About 150,000 doses are allocated each week nationwide.

“It is not right for the administration to be taking away Mississippi’s allocation. They know that. We’ve alerted them to that and we hope they will not do it,” Reeves said.

Bill Christian, a spokesman for the Tennessee Department of Health, told Action News 5 state officials recently learned about the supply shortage.

“HHS recently informed states of disruptions to the federal supply chain for monoclonal antibody products,” said Christian. “Tennessee providers continue to offer this treatment statewide, although availability could be temporarily reduced. The Tennessee Department of Health is working closely with providers to prioritize distribution to patients at highest risk for hospitalization and death from COVID-19.”

Christian told the Washington Post because of the policy change “patients are being turned away, and appointments are canceled due to a lack of clarity on when treatment will be available.”

In Arkansas, Baptist Memorial Hospital -Crittenden said it would have to reduce its appointments due to limited supply coming into that state.

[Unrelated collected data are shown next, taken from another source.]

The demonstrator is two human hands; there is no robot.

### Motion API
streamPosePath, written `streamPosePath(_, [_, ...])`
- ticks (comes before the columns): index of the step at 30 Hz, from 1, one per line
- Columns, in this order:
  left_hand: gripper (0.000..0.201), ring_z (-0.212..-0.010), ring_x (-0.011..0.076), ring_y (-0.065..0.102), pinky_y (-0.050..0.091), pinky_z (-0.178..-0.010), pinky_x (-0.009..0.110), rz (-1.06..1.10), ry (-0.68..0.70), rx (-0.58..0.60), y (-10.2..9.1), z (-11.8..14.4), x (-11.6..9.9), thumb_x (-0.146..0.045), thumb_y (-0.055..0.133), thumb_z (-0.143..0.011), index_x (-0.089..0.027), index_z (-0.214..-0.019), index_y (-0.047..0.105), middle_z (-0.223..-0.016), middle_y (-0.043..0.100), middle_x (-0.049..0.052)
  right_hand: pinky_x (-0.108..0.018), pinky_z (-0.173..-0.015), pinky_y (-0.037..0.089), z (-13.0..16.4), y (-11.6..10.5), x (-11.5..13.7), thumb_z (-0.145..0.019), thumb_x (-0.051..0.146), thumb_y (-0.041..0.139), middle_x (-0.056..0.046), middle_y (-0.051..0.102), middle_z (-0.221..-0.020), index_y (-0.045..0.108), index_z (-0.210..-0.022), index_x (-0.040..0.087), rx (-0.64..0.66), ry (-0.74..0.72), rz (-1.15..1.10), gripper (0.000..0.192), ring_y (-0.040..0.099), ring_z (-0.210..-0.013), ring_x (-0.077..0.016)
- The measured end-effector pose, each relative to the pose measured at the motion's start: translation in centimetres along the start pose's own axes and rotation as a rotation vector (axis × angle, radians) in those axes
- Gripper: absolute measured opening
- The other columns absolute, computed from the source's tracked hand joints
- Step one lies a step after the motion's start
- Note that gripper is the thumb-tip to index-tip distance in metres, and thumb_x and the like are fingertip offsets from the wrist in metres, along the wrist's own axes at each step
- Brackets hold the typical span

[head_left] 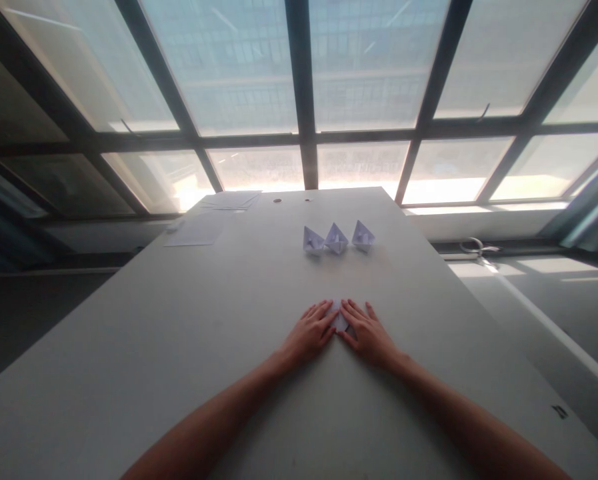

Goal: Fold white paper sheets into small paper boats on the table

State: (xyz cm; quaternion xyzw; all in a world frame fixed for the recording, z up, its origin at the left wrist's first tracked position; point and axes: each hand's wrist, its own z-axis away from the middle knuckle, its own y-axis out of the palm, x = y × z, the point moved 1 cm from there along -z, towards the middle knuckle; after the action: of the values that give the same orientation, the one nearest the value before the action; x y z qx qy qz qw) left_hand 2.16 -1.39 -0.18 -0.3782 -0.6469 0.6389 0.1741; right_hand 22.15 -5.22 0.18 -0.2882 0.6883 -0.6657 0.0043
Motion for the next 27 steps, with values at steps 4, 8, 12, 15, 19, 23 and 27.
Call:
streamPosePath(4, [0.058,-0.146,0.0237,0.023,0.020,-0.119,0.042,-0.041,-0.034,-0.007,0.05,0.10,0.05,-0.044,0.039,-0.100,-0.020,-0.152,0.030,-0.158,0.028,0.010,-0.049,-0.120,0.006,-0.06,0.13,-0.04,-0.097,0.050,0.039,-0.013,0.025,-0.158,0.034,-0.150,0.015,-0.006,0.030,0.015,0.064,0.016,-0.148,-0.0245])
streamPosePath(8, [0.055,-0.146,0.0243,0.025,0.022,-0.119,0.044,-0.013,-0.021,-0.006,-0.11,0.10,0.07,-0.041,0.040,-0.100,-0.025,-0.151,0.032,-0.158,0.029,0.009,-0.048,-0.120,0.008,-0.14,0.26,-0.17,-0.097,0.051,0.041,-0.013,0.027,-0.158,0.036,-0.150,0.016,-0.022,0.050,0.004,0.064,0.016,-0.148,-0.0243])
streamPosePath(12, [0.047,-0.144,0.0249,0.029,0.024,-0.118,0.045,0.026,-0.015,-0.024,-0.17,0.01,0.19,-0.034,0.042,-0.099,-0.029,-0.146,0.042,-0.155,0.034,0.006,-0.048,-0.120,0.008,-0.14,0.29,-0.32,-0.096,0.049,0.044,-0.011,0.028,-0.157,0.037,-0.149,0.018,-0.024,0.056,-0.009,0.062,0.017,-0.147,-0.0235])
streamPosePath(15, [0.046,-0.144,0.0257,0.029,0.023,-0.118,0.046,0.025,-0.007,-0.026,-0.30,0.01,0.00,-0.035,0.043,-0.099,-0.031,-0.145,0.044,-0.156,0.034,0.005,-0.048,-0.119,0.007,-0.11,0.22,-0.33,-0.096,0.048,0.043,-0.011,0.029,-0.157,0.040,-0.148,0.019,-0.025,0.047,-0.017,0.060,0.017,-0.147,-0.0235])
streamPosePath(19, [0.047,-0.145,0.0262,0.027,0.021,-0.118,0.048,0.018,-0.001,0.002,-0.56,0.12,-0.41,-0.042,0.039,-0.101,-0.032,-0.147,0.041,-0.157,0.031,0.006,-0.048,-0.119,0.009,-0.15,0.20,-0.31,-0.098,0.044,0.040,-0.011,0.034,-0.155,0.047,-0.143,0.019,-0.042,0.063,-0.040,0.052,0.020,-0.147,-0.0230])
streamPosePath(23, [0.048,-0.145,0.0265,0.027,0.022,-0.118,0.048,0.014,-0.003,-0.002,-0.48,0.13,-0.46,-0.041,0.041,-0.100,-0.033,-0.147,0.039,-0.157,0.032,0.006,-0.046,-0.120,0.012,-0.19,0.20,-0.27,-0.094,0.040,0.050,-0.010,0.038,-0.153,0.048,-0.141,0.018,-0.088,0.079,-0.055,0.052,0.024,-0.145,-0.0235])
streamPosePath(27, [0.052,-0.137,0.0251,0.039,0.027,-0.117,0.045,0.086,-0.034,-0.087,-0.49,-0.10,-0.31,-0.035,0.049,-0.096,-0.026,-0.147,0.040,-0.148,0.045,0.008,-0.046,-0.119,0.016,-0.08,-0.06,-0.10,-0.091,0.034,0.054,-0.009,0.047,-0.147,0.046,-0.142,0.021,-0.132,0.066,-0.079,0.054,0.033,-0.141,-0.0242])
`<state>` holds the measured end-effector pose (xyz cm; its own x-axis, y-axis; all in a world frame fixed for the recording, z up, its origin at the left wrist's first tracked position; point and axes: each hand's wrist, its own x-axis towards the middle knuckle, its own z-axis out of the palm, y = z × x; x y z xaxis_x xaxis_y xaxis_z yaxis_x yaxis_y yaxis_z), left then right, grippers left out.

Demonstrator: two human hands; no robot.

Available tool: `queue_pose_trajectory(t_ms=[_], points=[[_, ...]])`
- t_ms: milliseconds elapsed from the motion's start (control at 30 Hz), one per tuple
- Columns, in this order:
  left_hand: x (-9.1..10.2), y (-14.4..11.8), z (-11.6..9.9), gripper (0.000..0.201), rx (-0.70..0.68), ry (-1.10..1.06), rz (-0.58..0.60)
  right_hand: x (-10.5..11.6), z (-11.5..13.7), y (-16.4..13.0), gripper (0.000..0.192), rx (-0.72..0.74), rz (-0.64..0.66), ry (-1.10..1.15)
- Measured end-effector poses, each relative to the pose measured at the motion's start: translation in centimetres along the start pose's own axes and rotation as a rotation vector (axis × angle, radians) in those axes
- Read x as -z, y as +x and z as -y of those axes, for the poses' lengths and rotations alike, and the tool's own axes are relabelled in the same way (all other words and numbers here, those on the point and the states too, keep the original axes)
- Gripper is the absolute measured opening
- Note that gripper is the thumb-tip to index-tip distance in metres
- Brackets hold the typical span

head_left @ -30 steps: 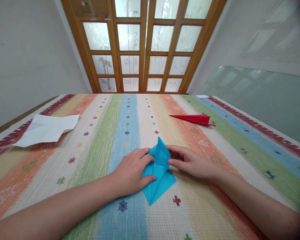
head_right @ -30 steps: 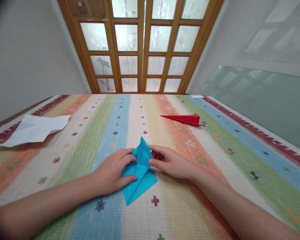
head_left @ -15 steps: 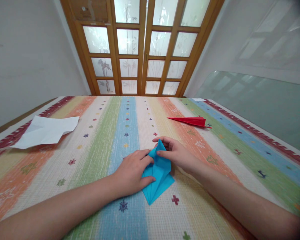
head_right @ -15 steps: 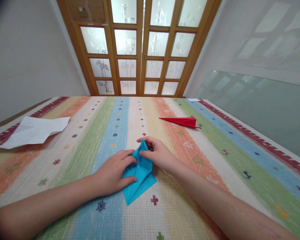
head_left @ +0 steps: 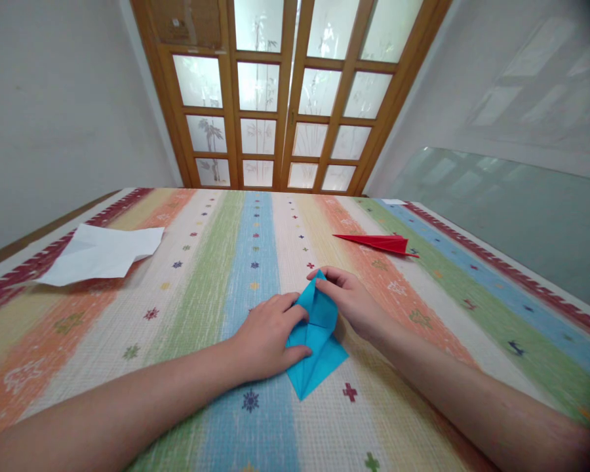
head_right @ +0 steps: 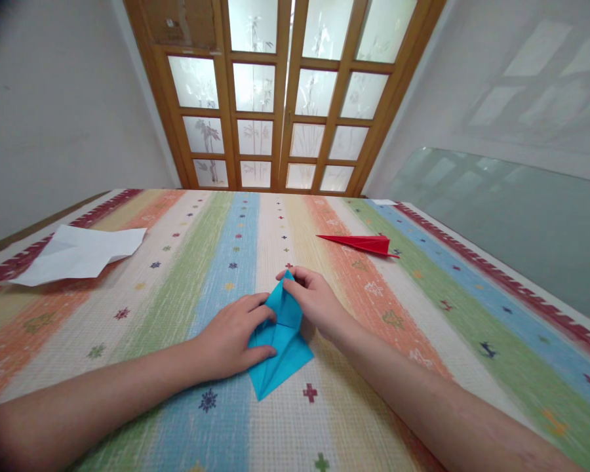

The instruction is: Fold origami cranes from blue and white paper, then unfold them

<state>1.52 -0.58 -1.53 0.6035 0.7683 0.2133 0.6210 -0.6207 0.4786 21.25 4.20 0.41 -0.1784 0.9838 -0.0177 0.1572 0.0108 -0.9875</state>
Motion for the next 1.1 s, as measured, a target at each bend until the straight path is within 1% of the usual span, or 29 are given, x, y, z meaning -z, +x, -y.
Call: queue_pose_trajectory(t_ms=[200, 333, 433, 500, 600, 633, 700, 800, 867, 967, 1100], points=[[-0.1, 0.0, 0.1, 0.046, 0.006, 0.008, -0.001, -0.1, -0.2, 0.0, 0.016, 0.059, -0.108, 0.069], [-0.2, -0.1, 0.2, 0.051, 0.004, 0.012, 0.0, 0.0, 0.2, 0.2, 0.015, -0.002, -0.147, 0.199], [-0.3, -0.2, 0.3, 0.06, 0.016, 0.018, 0.011, 0.8, 0.3, -0.1, 0.019, 0.001, -0.166, 0.278], [-0.3, -0.2, 0.4, 0.066, 0.029, 0.022, 0.02, 1.8, -0.2, -0.8, 0.025, 0.017, -0.2, 0.266], [-0.3, -0.2, 0.4, 0.075, 0.04, 0.04, 0.016, 3.5, -1.4, -2.2, 0.027, 0.003, -0.223, 0.154], [-0.3, -0.2, 0.5, 0.078, 0.04, 0.049, 0.013, 3.9, -1.9, -2.7, 0.027, -0.005, -0.212, 0.111], [-0.3, -0.2, 0.5, 0.083, 0.036, 0.074, 0.012, 4.3, -2.5, -3.5, 0.029, -0.022, -0.144, 0.029], [-0.3, -0.2, 0.6, 0.085, 0.027, 0.113, 0.034, 4.0, -2.6, -4.3, 0.029, -0.003, -0.049, -0.076], [-0.4, -0.2, 0.7, 0.084, 0.023, 0.135, 0.05, 3.4, -2.4, -4.6, 0.023, 0.048, -0.004, -0.155], [-0.4, -0.3, 0.7, 0.081, 0.013, 0.153, 0.058, 2.8, -2.2, -5.0, 0.012, 0.117, 0.068, -0.338], [-0.3, -0.3, 0.6, 0.075, -0.008, 0.158, 0.054, 2.9, -2.4, -5.5, 0.007, 0.233, 0.117, -0.563]])
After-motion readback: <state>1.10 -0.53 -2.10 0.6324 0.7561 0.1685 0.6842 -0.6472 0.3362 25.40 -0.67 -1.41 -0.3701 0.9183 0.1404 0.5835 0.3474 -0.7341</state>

Infectious disease expert Dr. Steve Threlkeld, with Baptist Memorial Hospital-Memphis, says while the monoclonal antibodies have helped people, vaccination remains the best defense.

“We don’t want to limit monoclonal antibody use to anyone,” said Threlkeld. “At the same time, I think it’s important that we act responsibly as states, as individuals in these states, to get our vaccinations and not use those monoclonal antibodies as some sort of fallback therapy because we didn’t bother to do the things to prevent the infection in the first place.”